> [ENTRIES PROVIDED]
★ ★ ★
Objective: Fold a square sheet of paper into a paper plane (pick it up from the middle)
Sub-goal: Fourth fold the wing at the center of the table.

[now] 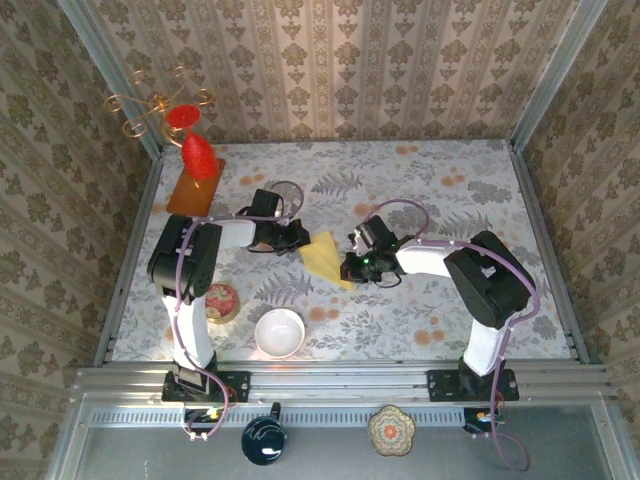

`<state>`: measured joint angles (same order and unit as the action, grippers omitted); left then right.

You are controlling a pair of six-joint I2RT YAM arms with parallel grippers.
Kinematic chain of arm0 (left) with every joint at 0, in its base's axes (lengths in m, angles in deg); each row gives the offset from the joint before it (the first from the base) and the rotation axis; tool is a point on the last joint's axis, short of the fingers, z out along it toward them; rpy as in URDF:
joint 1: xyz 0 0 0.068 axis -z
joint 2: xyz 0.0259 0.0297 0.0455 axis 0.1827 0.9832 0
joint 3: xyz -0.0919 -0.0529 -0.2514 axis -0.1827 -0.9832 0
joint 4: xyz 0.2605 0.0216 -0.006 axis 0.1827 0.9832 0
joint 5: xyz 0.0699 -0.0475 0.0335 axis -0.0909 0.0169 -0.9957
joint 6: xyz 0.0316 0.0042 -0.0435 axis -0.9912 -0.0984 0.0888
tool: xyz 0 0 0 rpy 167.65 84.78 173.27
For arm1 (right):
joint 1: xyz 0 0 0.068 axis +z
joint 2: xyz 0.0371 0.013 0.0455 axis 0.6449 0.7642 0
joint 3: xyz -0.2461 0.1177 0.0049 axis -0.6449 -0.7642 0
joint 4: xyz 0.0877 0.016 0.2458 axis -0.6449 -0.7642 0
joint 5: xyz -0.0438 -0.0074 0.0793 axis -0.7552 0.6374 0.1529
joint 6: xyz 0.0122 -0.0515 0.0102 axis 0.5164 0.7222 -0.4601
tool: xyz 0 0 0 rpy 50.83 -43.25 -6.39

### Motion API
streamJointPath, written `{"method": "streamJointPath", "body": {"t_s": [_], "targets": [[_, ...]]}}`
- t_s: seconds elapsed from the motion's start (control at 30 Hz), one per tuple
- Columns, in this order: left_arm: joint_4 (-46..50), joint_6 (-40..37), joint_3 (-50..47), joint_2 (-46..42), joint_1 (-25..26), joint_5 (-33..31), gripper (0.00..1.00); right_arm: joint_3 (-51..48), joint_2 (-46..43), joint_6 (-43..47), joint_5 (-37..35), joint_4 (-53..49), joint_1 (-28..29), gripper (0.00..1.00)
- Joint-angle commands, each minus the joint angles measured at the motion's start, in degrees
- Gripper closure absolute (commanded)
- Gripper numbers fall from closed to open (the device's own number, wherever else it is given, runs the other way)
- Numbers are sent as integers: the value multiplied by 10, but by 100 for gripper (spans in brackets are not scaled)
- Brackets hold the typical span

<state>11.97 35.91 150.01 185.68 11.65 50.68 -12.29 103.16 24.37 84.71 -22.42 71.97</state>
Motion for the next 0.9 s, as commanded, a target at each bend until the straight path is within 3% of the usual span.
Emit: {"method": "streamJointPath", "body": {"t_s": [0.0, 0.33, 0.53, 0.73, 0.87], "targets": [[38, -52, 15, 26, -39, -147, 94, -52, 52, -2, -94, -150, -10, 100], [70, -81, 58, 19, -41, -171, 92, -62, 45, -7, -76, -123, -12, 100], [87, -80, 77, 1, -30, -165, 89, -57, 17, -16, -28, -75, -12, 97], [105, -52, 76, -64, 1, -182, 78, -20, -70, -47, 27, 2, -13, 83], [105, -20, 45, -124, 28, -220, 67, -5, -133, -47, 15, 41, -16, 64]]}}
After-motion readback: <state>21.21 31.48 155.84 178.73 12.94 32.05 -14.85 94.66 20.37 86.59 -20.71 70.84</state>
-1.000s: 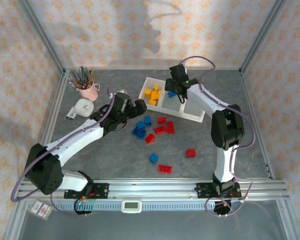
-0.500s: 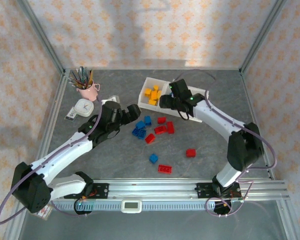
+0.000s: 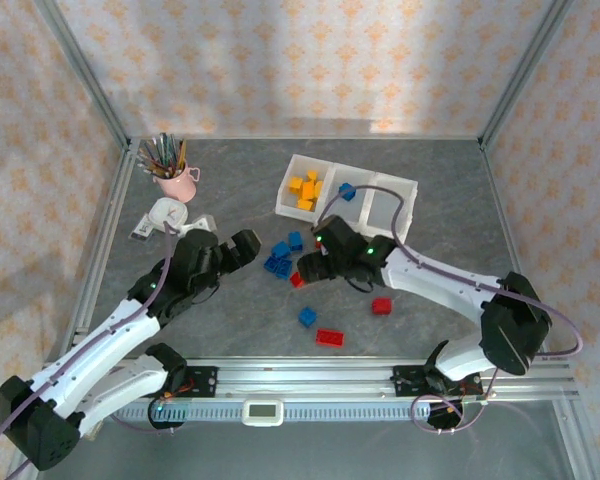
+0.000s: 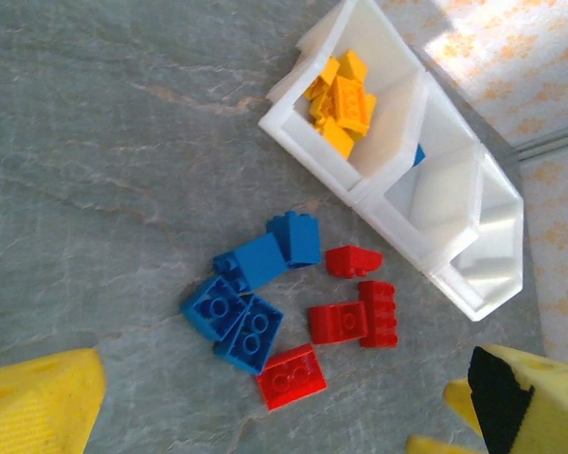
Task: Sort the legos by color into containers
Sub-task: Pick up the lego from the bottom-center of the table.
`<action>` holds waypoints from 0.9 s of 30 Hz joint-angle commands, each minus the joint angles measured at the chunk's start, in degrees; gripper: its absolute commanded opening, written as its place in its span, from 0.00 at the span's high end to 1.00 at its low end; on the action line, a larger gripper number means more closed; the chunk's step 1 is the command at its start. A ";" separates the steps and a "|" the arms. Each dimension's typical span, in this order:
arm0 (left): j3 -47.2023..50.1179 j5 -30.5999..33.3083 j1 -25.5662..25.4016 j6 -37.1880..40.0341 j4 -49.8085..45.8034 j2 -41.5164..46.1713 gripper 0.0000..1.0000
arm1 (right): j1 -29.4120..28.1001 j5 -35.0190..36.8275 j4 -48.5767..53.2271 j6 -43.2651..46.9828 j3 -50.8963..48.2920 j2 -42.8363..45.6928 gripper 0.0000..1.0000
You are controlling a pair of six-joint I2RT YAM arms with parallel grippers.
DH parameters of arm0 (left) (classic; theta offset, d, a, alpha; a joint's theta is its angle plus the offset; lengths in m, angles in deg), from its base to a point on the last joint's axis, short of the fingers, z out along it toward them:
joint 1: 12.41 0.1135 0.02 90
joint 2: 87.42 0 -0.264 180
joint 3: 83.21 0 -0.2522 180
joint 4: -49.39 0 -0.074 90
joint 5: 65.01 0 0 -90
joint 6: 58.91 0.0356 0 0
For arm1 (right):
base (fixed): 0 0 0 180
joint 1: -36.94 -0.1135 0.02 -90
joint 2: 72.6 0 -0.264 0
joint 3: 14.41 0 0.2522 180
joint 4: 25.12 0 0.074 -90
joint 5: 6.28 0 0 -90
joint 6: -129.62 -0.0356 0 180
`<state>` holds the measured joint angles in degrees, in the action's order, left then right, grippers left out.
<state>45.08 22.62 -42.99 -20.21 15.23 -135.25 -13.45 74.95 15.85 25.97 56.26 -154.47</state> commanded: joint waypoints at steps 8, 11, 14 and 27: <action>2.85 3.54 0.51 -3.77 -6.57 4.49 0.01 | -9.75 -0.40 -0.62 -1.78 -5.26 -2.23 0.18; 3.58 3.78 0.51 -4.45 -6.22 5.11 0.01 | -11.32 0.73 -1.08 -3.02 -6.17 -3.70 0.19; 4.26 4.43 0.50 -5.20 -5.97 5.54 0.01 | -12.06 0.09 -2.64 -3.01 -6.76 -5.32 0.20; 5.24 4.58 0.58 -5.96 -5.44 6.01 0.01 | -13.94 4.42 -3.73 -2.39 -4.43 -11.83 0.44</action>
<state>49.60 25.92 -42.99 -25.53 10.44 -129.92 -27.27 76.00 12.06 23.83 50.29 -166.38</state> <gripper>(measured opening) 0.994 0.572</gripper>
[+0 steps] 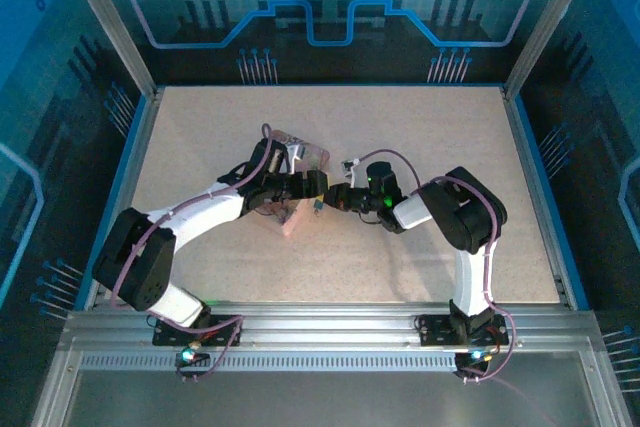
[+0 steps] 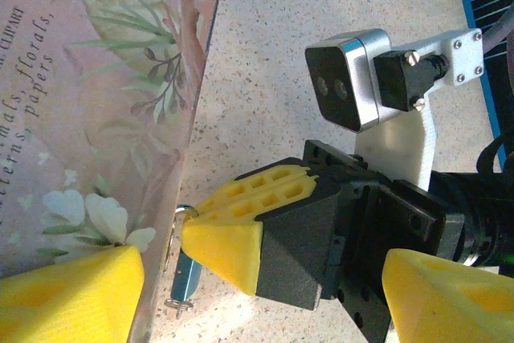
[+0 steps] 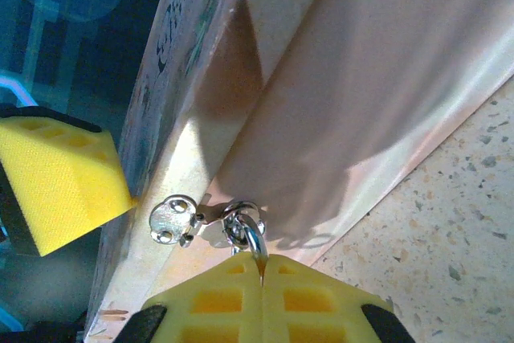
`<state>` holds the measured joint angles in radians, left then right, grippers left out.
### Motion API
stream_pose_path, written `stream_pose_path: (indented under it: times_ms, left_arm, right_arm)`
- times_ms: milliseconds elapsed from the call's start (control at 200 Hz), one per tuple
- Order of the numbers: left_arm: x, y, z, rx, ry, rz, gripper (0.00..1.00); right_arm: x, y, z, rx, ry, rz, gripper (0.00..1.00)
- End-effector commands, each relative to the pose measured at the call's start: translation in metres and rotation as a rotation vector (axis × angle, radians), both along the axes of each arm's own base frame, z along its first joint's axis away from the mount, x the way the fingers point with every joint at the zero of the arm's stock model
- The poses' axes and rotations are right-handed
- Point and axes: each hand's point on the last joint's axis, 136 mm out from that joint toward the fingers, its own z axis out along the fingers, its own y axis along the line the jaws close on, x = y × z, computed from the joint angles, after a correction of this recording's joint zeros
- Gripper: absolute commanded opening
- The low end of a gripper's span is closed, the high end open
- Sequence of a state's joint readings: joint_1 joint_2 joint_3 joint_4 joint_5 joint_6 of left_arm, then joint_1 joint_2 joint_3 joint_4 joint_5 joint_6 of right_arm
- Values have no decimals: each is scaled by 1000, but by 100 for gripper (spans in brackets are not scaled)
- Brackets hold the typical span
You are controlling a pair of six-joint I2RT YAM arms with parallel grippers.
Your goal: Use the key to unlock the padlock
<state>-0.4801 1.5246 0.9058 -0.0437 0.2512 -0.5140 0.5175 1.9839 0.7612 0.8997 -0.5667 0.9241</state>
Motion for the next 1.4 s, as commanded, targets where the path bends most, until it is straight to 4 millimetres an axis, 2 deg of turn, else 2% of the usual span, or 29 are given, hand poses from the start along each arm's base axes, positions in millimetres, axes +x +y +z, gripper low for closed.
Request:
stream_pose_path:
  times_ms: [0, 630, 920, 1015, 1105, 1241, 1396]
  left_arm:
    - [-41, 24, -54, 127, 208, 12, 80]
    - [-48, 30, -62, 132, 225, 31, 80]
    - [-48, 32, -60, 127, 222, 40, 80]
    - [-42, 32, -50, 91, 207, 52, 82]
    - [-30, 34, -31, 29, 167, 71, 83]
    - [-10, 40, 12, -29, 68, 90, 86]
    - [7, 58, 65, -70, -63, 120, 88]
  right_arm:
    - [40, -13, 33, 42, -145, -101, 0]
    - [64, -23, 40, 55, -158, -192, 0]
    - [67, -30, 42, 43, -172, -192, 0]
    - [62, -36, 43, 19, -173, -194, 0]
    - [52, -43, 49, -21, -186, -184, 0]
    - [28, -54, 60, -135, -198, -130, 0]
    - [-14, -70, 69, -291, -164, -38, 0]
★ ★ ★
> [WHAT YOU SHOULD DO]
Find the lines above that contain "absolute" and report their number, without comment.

> [ANSWER TO THE PROBLEM]
3